In 2020, truck onion shipments from California’s Central Valley totaled 339.9 million pounds, up 2% from 33 million pounds in 2019 and up 12% from 304.8 million pounds in 2015. Shipments were recorded in every month in 2020 from California’s Central Valley, with peak shipments in June, July and August.

In 2019, shipments of California’s Central Valley onion truck shipments accounted for 7.5% of total U.S. onion truck volume. That was up slightly from 7.4% in 2019 and down slightly from 7.7% of total U.S. onion truck shipments in 2015.

Truck onion shipments from California’s Imperial Valley totaled 144.9 million pounds in 2020, up 5% from 138 million pounds in 2019 and up 22% from 119.1 million pounds in 2015. May was the peak onion shipment month for California’s Imperial Valley, with shipments starting in May and ending in June.

In the season-to-date truck shipment report through May 15 this year, the U.S. Department of Agriculture reported 66.8 million pounds shipped, down slightly from 68.1 million pounds the same time a year ago.

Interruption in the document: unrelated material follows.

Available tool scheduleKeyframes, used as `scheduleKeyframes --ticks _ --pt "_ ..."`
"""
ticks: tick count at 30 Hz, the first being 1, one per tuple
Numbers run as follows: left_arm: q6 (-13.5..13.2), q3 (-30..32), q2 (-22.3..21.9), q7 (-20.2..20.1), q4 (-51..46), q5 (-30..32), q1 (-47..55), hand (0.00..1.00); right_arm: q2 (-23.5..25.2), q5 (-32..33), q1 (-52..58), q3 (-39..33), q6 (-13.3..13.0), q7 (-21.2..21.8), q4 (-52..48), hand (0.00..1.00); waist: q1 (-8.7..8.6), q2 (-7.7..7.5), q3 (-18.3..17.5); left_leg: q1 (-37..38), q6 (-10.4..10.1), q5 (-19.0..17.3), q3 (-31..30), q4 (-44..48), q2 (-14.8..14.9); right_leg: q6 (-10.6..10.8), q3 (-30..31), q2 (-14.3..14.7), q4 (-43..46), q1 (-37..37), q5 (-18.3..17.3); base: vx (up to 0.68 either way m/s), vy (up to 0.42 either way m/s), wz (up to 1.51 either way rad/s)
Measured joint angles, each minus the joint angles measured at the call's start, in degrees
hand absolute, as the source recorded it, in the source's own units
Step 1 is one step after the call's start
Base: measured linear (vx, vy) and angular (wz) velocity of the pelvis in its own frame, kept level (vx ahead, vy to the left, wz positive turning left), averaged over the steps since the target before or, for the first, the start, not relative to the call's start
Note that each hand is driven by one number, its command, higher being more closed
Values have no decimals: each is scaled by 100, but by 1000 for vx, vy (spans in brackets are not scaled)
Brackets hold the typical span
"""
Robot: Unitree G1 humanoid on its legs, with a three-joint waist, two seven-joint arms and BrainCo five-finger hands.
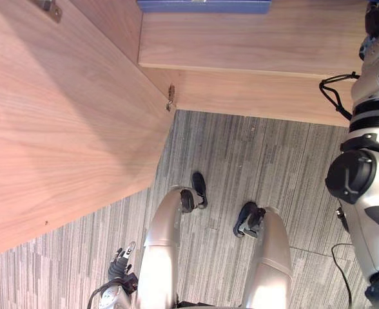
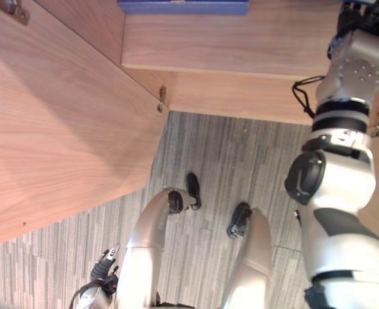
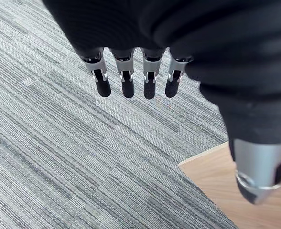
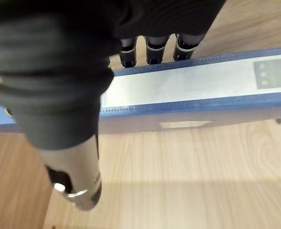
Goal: Walk over to the cabinet, pick up the folder, carry it to the office cabinet, place the folder inside the office cabinet, then close the office cabinet door
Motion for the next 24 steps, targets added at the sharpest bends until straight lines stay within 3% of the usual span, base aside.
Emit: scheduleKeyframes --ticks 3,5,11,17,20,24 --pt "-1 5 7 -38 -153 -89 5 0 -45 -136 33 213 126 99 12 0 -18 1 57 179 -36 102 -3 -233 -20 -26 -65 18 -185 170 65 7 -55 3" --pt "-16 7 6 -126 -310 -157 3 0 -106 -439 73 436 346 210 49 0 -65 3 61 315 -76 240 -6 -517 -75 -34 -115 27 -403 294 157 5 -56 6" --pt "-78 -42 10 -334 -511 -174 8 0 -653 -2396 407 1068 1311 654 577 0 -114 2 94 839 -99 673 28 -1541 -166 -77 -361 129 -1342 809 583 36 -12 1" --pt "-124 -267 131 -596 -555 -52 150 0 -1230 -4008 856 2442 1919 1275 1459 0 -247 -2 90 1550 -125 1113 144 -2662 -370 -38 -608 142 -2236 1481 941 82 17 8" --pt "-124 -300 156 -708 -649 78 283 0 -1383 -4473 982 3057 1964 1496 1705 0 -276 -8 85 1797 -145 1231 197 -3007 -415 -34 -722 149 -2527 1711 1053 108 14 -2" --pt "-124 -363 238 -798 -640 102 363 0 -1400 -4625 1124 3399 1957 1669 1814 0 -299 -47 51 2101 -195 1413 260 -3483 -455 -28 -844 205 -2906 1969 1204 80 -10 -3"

Imperial Valley onion shipments accounted for 3.2% of total U.S. onion truck shipments, up from 2.9% in 2019 and 3% in 2015.
Southern California’s onion truck shipments in 2020 totaled 16.1 million pounds, down 43% compared with 27.9 million pounds in 2019 and down 85% from 110.5 million pounds in 2015.

Truck shipments from the region were active from January through May, with peak shipments in January. Southern California onion truck shipments accounted for 0.3% of total U.S. onion truck shipments, down from 0.6% in 2019 and lower than 2.8% in 2015, according to the USDA.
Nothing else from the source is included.